#### Instructions for the task
Since pictures do not belong in the copy, please repeat every record below exactly without them.

==== Information provided

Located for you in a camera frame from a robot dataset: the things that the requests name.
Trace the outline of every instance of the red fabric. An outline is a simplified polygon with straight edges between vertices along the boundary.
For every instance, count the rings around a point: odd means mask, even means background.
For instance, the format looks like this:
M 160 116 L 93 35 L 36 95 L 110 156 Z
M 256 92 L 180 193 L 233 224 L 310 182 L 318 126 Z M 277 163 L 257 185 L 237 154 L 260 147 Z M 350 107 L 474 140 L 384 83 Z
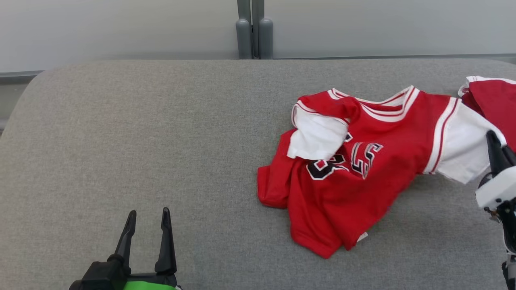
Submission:
M 371 117 L 353 97 L 335 100 L 322 92 L 299 100 L 319 114 L 349 119 L 350 138 L 330 161 L 292 159 L 286 153 L 296 129 L 285 132 L 271 165 L 258 169 L 258 197 L 267 206 L 287 207 L 292 239 L 327 259 L 341 245 L 347 250 L 354 247 L 359 236 L 381 219 L 399 193 L 424 171 L 436 122 L 450 97 L 420 92 L 397 122 Z M 370 144 L 379 144 L 381 149 L 375 152 L 378 148 Z M 357 153 L 351 160 L 355 146 Z M 372 161 L 367 149 L 374 154 Z M 339 163 L 339 155 L 345 161 Z M 323 179 L 314 178 L 310 169 L 318 174 L 321 168 L 333 171 Z
M 504 133 L 509 147 L 516 148 L 515 84 L 498 79 L 473 81 L 462 99 Z

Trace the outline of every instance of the red jersey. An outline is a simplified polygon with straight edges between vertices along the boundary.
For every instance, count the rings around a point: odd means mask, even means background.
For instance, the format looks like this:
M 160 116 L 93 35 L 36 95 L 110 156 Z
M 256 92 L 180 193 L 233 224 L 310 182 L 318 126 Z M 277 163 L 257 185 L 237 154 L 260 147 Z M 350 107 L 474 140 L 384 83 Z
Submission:
M 516 82 L 506 78 L 468 76 L 459 89 L 462 102 L 504 133 L 511 148 L 516 148 Z
M 350 250 L 417 174 L 463 183 L 489 165 L 489 121 L 459 99 L 409 87 L 383 102 L 336 89 L 299 98 L 294 129 L 258 169 L 260 201 L 288 208 L 294 241 L 324 258 Z

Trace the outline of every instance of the clothing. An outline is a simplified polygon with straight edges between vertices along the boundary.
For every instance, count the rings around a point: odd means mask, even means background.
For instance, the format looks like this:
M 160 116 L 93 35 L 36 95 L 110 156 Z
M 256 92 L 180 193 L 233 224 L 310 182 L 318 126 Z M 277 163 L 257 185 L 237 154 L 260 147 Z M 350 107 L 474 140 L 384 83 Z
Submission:
M 293 240 L 324 258 L 354 247 L 417 174 L 466 183 L 489 165 L 486 131 L 505 142 L 459 99 L 412 86 L 383 102 L 336 89 L 302 96 L 292 123 L 258 168 L 258 197 L 288 207 Z
M 466 79 L 458 92 L 462 102 L 497 126 L 509 147 L 516 148 L 516 82 L 481 76 Z

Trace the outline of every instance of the black number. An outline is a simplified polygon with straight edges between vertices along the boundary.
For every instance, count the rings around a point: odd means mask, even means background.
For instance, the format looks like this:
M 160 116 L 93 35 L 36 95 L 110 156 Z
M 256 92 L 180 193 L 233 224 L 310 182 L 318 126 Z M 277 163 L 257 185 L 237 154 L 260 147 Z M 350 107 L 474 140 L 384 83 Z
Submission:
M 362 156 L 359 156 L 359 150 L 362 142 L 357 142 L 353 145 L 351 150 L 351 168 L 353 171 L 359 173 L 363 179 L 367 177 L 369 170 L 373 166 L 375 160 L 375 153 L 378 153 L 383 146 L 378 143 L 369 143 Z M 323 180 L 331 175 L 335 170 L 346 170 L 343 163 L 346 162 L 343 155 L 337 154 L 329 160 L 311 160 L 307 164 L 308 172 L 314 180 Z
M 351 133 L 348 132 L 348 134 L 346 134 L 344 142 L 350 142 L 351 140 L 353 140 L 353 136 L 351 135 Z
M 335 170 L 347 170 L 341 164 L 346 162 L 343 155 L 337 154 L 329 160 L 312 160 L 307 164 L 308 172 L 312 179 L 323 180 Z

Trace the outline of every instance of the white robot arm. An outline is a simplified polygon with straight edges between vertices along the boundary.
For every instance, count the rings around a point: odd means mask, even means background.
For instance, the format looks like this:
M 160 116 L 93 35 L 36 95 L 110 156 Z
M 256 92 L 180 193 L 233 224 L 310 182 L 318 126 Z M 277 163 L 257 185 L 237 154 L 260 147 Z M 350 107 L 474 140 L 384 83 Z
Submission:
M 486 134 L 491 172 L 475 192 L 478 206 L 502 224 L 508 259 L 502 270 L 509 290 L 516 290 L 516 154 L 501 146 L 496 134 Z

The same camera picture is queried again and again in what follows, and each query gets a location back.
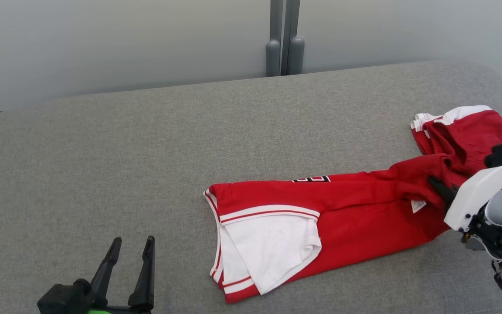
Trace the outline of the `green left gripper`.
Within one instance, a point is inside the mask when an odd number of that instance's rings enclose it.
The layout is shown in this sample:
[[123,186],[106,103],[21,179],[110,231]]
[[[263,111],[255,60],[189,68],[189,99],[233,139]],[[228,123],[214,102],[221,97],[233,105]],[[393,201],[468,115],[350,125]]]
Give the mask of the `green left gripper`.
[[151,314],[155,305],[155,237],[148,236],[142,253],[142,268],[136,287],[128,298],[128,306],[110,306],[106,294],[109,288],[110,276],[118,262],[121,237],[116,237],[90,285],[94,301],[87,314]]

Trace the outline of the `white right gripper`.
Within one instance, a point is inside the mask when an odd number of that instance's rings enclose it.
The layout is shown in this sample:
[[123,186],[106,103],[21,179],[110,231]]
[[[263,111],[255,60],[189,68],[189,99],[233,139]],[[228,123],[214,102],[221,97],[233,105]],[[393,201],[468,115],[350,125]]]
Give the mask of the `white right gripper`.
[[435,176],[429,176],[427,181],[444,201],[444,222],[452,230],[468,231],[467,215],[478,214],[480,208],[502,190],[502,166],[478,171],[460,188],[454,184],[448,186]]

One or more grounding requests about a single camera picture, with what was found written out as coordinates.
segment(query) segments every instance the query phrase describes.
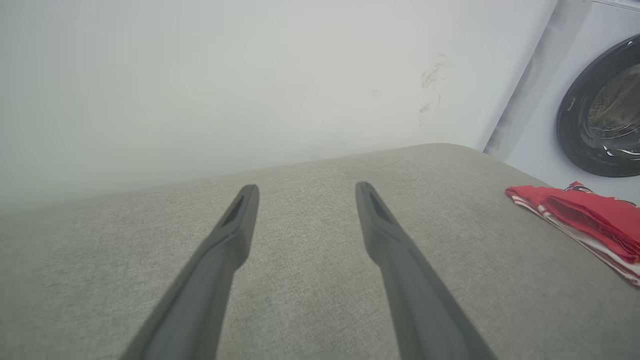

========

#### Output of the task
Located for you in a camera frame from a robot dataset: the things that the requests name.
Trace the outline of every instance of the red fabric. An outline is a simplified polygon with straight edges between vertices along the boundary.
For every instance, count the rings around a point: odd means mask, even means background.
For instance, the format looks like this:
M 160 116 L 93 35 L 36 95 L 110 156 Z
M 256 92 L 180 193 L 233 224 L 310 182 L 318 126 Z M 277 163 L 257 185 L 237 154 L 260 147 Z M 350 107 L 474 140 L 384 83 Z
Submission:
M 371 117 L 353 97 L 335 100 L 322 92 L 299 100 L 319 114 L 349 119 L 350 138 L 330 161 L 292 159 L 286 153 L 296 129 L 285 132 L 271 165 L 258 169 L 258 197 L 267 206 L 287 207 L 292 239 L 327 259 L 341 245 L 347 250 L 354 247 L 359 236 L 381 219 L 399 193 L 424 171 L 436 122 L 450 97 L 420 92 L 397 122 Z M 370 144 L 379 144 L 381 149 L 375 152 L 378 148 Z M 357 153 L 351 160 L 355 146 Z M 372 161 L 367 149 L 374 154 Z M 339 163 L 339 155 L 345 161 Z M 323 179 L 314 178 L 310 169 L 318 174 L 321 168 L 333 171 Z
M 504 133 L 509 147 L 516 148 L 515 84 L 498 79 L 473 81 L 462 99 Z

Trace the outline of every instance of the red jersey. An outline is a simplified polygon with straight edges between vertices along the boundary.
For every instance, count the rings around a point: odd means mask, even means background.
For instance, the format looks like this:
M 160 116 L 93 35 L 36 95 L 110 156 Z
M 256 92 L 180 193 L 233 224 L 310 182 L 318 126 Z M 277 163 L 257 185 L 237 154 L 260 147 Z M 350 107 L 474 140 L 384 83 Z
Submission:
M 516 82 L 506 78 L 468 76 L 459 89 L 462 102 L 504 133 L 511 148 L 516 148 Z
M 350 250 L 417 174 L 463 183 L 489 165 L 489 121 L 459 99 L 409 87 L 383 102 L 336 89 L 299 98 L 294 129 L 258 169 L 260 201 L 288 208 L 294 241 L 324 258 Z

Trace the outline of every instance of the clothing. An outline is a simplified polygon with straight edges between vertices along the boundary.
For every instance, count the rings around a point: odd means mask, even means background.
For instance, the format looks like this:
M 160 116 L 93 35 L 36 95 L 110 156 Z
M 256 92 L 180 193 L 233 224 L 310 182 L 318 126 Z M 277 163 L 257 185 L 237 154 L 260 147 Z M 350 107 L 474 140 L 384 83 Z
Submission:
M 293 240 L 324 258 L 354 247 L 417 174 L 466 183 L 489 165 L 486 131 L 505 142 L 459 99 L 412 86 L 383 102 L 336 89 L 302 96 L 292 123 L 258 168 L 258 197 L 288 207 Z
M 466 79 L 458 92 L 462 102 L 497 126 L 509 147 L 516 148 L 516 82 L 481 76 Z

Trace the outline of every instance of the black number. An outline is a simplified polygon with straight edges between vertices along the boundary.
For every instance, count the rings around a point: odd means mask, even means background.
For instance, the format looks like this:
M 160 116 L 93 35 L 36 95 L 110 156 Z
M 256 92 L 180 193 L 233 224 L 310 182 L 318 126 Z M 277 163 L 257 185 L 237 154 L 260 147 Z M 350 107 L 474 140 L 384 83 Z
Submission:
M 362 156 L 359 156 L 359 150 L 362 142 L 357 142 L 353 145 L 351 150 L 351 168 L 353 171 L 359 173 L 363 179 L 367 177 L 369 170 L 373 166 L 375 160 L 375 153 L 378 153 L 383 146 L 378 143 L 369 143 Z M 323 180 L 331 175 L 335 170 L 346 170 L 343 163 L 346 162 L 343 155 L 337 154 L 329 160 L 311 160 L 307 164 L 308 172 L 314 180 Z
M 351 133 L 348 132 L 348 134 L 346 134 L 344 142 L 350 142 L 351 140 L 353 140 L 353 136 L 351 135 Z
M 335 170 L 347 170 L 341 164 L 346 162 L 343 155 L 337 154 L 329 160 L 312 160 L 307 164 L 308 172 L 312 179 L 323 180 Z

Trace the outline of every instance of the white robot arm. An outline is a simplified polygon with straight edges between vertices along the boundary.
For every instance, count the rings around a point: odd means mask, even means background.
For instance, the format looks like this:
M 160 116 L 93 35 L 36 95 L 110 156 Z
M 256 92 L 180 193 L 233 224 L 310 182 L 318 126 Z M 277 163 L 257 185 L 237 154 L 260 147 Z M 350 107 L 474 140 L 384 83 Z
Submission:
M 486 134 L 491 172 L 475 192 L 478 206 L 502 224 L 508 259 L 502 270 L 509 290 L 516 290 L 516 154 L 501 146 L 496 134 Z

The same camera picture is queried again and again in what follows, and each query gets a location back.
Trace the outline of the `green left gripper`.
Within one instance, a point is inside the mask when an odd number of that instance's rings enclose it.
The layout is shown in this sample:
[[123,186],[106,103],[21,179],[110,231]]
[[[263,111],[255,60],[189,68],[189,99],[233,139]],[[228,123],[214,102],[221,97],[233,105]],[[393,201],[468,115],[350,125]]]
Give the mask of the `green left gripper`.
[[151,314],[155,305],[155,237],[148,236],[142,253],[142,268],[136,287],[128,298],[128,306],[110,306],[106,294],[109,288],[110,276],[118,262],[121,237],[116,237],[90,285],[94,301],[87,314]]

Trace the outline of the `white right gripper`.
Within one instance, a point is inside the mask when an odd number of that instance's rings enclose it.
The layout is shown in this sample:
[[123,186],[106,103],[21,179],[110,231]]
[[[263,111],[255,60],[189,68],[189,99],[233,139]],[[228,123],[214,102],[221,97],[233,105]],[[393,201],[468,115],[350,125]]]
Give the mask of the `white right gripper`.
[[435,176],[429,176],[427,181],[444,201],[444,222],[452,230],[468,231],[467,215],[478,214],[480,208],[502,190],[502,166],[478,171],[460,188],[454,184],[448,186]]

One or more grounding requests about a single camera picture, with what was found written out as coordinates.
segment(query) segments every instance the query phrase describes.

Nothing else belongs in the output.